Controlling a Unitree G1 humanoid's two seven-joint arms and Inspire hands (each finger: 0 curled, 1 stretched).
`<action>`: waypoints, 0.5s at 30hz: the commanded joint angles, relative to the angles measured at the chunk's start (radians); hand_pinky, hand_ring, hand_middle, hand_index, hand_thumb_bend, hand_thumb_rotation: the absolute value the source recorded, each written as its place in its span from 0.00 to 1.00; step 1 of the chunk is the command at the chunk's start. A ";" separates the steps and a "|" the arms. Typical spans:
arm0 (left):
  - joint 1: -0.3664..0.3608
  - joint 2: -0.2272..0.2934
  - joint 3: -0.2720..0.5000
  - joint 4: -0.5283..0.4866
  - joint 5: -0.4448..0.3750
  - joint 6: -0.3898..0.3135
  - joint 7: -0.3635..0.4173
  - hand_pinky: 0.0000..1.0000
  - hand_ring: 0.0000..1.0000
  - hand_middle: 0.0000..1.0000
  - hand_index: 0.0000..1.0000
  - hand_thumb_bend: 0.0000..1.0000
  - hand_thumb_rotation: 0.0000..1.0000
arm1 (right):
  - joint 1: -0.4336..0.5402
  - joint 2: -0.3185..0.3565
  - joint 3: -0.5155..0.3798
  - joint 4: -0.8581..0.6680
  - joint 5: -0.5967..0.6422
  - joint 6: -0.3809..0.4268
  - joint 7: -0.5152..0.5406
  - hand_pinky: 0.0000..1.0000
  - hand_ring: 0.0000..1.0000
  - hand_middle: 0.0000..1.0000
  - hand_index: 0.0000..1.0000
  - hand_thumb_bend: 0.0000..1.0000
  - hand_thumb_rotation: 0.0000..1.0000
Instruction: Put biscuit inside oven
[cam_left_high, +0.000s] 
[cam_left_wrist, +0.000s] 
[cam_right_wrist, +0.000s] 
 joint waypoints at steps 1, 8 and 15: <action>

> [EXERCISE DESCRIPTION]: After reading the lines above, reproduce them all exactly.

> [YOUR RESPONSE]:
Controlling a Unitree G1 humanoid's two seven-joint arms and Inspire hands (each finger: 0 curled, 1 stretched).
`<action>`: waypoints, 0.5s at 30hz: the commanded joint angles, relative to the angles measured at the chunk's start (radians); hand_pinky, hand_ring, hand_middle, hand_index, hand_thumb_bend, hand_thumb_rotation: the absolute value the source recorded, each written as its place in its span from 0.00 to 1.00; step 1 of the chunk is the command at the chunk's start. A ";" separates the steps and a "|" the arms. Typical spans:
arm0 (left):
  - joint 1: -0.3664..0.3608
  - joint 2: -0.2272..0.2934
  - joint 3: -0.2720..0.5000
  - joint 4: -0.5283..0.4866
  - joint 5: -0.4448..0.3750
  - joint 6: -0.3898..0.3135
  - joint 7: -0.3635..0.4173
  - hand_pinky: 0.0000..1.0000
  - hand_ring: 0.0000..1.0000
  - hand_middle: 0.0000..1.0000
  - hand_index: 0.0000..1.0000
  - hand_thumb_bend: 0.0000..1.0000
  - hand_thumb_rotation: 0.0000..1.0000
arm1 (right):
  - joint 1: -0.4336..0.5402
  - joint 2: -0.3185..0.3565
  - joint 3: -0.5155..0.3798
  - joint 4: -0.8581..0.6680
  - joint 5: -0.5967..0.6422
  - joint 6: -0.3809..0.4268
  - joint 7: -0.5152..0.5406
  - hand_pinky: 0.0000..1.0000
  - hand_ring: 0.0000..1.0000
  - hand_middle: 0.0000..1.0000
  - hand_index: 0.0000..1.0000
  - hand_thumb_bend: 0.0000..1.0000
  - hand_thumb_rotation: 0.0000..1.0000
Instruction: Put biscuit inside oven
[cam_left_high, +0.000s] 
[cam_left_wrist, +0.000s] 
[cam_right_wrist, +0.000s] 
 joint waypoints at steps 1, 8 and 15: <action>

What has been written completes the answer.